Gatesville Independent School District Superintendent Dr. Barrett Pollard said he and Dana Palmer, owner of the city’s renowned drive-in movie theater, hatched a plan to record video of the seniors, dressed in caps and gowns as they walk across the commencement stage individually to receive their diplomas, then edit those clips, along with the required speeches and awards presentations, into a virtual movie that will be shown on the drive-in’s giant screen for the seniors and their families to gather to watch.
“The Palmer family was extremely gracious in providing this opportunity and we are very appreciative for their kindness,” Pollard said.

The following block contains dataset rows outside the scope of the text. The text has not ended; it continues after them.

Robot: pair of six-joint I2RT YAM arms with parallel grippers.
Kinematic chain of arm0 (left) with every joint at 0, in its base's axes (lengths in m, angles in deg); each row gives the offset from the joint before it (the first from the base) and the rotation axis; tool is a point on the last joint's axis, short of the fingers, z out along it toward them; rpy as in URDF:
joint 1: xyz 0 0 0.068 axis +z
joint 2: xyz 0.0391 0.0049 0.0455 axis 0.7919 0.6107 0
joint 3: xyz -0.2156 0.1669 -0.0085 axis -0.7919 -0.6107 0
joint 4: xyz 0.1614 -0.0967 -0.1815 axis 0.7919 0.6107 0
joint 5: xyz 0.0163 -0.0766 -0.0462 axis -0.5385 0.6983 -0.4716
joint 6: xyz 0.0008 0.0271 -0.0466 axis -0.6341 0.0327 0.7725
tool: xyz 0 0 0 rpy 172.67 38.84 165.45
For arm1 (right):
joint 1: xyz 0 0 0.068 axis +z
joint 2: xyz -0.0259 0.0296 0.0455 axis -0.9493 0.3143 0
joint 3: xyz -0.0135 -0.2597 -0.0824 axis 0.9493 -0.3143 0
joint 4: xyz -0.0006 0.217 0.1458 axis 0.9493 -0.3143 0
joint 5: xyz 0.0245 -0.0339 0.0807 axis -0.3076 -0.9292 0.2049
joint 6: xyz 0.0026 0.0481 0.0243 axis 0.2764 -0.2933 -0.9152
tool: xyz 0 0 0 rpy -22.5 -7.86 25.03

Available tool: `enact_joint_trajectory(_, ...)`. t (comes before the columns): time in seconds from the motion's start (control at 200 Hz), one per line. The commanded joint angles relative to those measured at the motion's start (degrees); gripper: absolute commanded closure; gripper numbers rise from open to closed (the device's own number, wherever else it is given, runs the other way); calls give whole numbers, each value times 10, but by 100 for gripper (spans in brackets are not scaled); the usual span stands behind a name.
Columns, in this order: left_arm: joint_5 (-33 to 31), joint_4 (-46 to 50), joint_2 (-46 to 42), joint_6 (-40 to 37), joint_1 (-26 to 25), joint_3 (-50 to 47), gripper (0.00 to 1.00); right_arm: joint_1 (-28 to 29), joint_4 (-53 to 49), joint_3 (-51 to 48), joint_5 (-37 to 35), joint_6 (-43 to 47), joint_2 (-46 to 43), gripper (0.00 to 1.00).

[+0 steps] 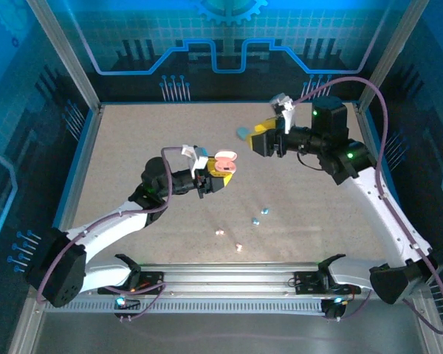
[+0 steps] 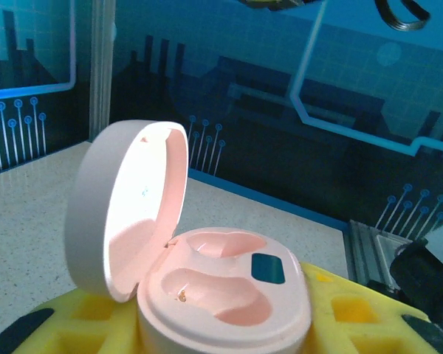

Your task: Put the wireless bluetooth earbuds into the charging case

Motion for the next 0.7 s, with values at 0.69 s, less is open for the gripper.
enact_joint_trajectory(0.69, -97, -44, -140, 16, 63, -53, 67, 189, -81, -255, -119, -227, 161, 68)
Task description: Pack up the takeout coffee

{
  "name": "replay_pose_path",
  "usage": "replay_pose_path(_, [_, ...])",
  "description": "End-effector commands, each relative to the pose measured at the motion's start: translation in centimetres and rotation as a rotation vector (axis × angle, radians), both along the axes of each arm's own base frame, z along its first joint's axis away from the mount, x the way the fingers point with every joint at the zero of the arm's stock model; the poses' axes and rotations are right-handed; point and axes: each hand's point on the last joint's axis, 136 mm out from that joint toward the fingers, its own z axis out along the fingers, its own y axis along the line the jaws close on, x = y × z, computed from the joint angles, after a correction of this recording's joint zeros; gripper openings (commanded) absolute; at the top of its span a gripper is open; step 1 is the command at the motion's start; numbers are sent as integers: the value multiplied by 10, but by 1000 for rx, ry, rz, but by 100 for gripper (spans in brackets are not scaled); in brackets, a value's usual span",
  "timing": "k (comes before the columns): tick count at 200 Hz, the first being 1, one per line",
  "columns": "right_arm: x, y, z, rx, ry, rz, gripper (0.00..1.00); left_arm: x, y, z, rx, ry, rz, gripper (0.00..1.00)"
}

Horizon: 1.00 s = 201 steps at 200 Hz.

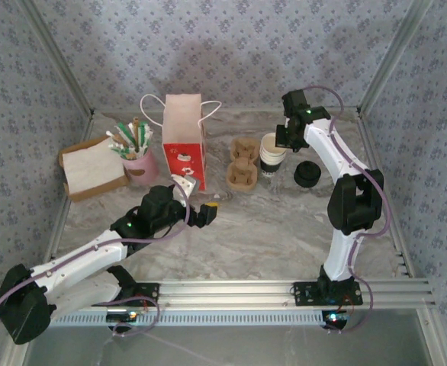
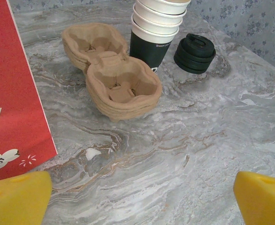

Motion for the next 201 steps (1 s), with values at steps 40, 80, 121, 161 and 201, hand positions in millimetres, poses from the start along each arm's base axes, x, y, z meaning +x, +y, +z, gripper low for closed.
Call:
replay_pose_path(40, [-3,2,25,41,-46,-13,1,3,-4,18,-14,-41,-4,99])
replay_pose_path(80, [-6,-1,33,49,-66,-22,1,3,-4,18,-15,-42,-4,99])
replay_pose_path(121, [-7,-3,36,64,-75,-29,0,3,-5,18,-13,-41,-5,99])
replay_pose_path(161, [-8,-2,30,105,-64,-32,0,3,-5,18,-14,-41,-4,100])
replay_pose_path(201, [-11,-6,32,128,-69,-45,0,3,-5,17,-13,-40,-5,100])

The normal commencement ceremony still is scheduled for May 21, Pollard said, but “it likely will have to be canceled due to the state regulations on gatherings.”
Baccalaureate, originally set for May 21 at 3 p.m., also has been canceled, but the speaker, Central Texas College administrator Daniel Prather, has recorded his remarks and they’ll be posted online for everyone to watch, Pollard said.
The video commencement screening is set for 8:30 p.m. on July 24 at the drive-in on State Highway 36 in Gatesville.
“We wanted to make sure it was dark by the time the video started,” Pollard said.
For the most part, at least, the seniors say they’re excited about the whole thing.
“It’ll always be unique,” said Mason Edwards, salutatorian of the GHS Class of 2020.
“I think the virtual graduation is a great idea and it’s a great way to replace a more routine commencement ceremony,” Edwards said.
He’s scheduled to tape his salutatory address on Wednesday at 6:30 p.m., he said.
The individual videos are scheduled to be recorded this week at Gatesville’s McKamie Stadium, which would have been the default location for commencement exercises, anyway, Pollard said.
Each senior will dress for graduation and show up at their appointed time with a family member, each will be called to the stage where the family member will present their diploma and it’s done.
Edwards’ salutatory address, the valedictorian’s address and the commencement address, plus presentation of annual awards to top graduates, all will be a part of the video, Pollard said.
At the completion of their videos, each senior will receive a pass good to admit one carload of people into the drive-in the night the show runs, where they can watch the entire ceremony.
Edwards says he’s going to Texas A&M where he plans to complete a degree in biomedical engineering, headed for veterinarian medical school.
Pollard said he’s elated that the district was able to construct a unique plan to accomplish commencement in a way that seniors would appreciate because he knows that walk across the stage is important, but he wants to make sure his students don’t lose sight of the real accomplishment here.
“The big thing is the diploma, whether you get it on stage or in the mail, it’s the fact that those young people have completed what likely was the first major lifer task they’ve ever taken on.
“Education is the basis upon which we all live our lives and that diploma means they’ve begun their life of learning.”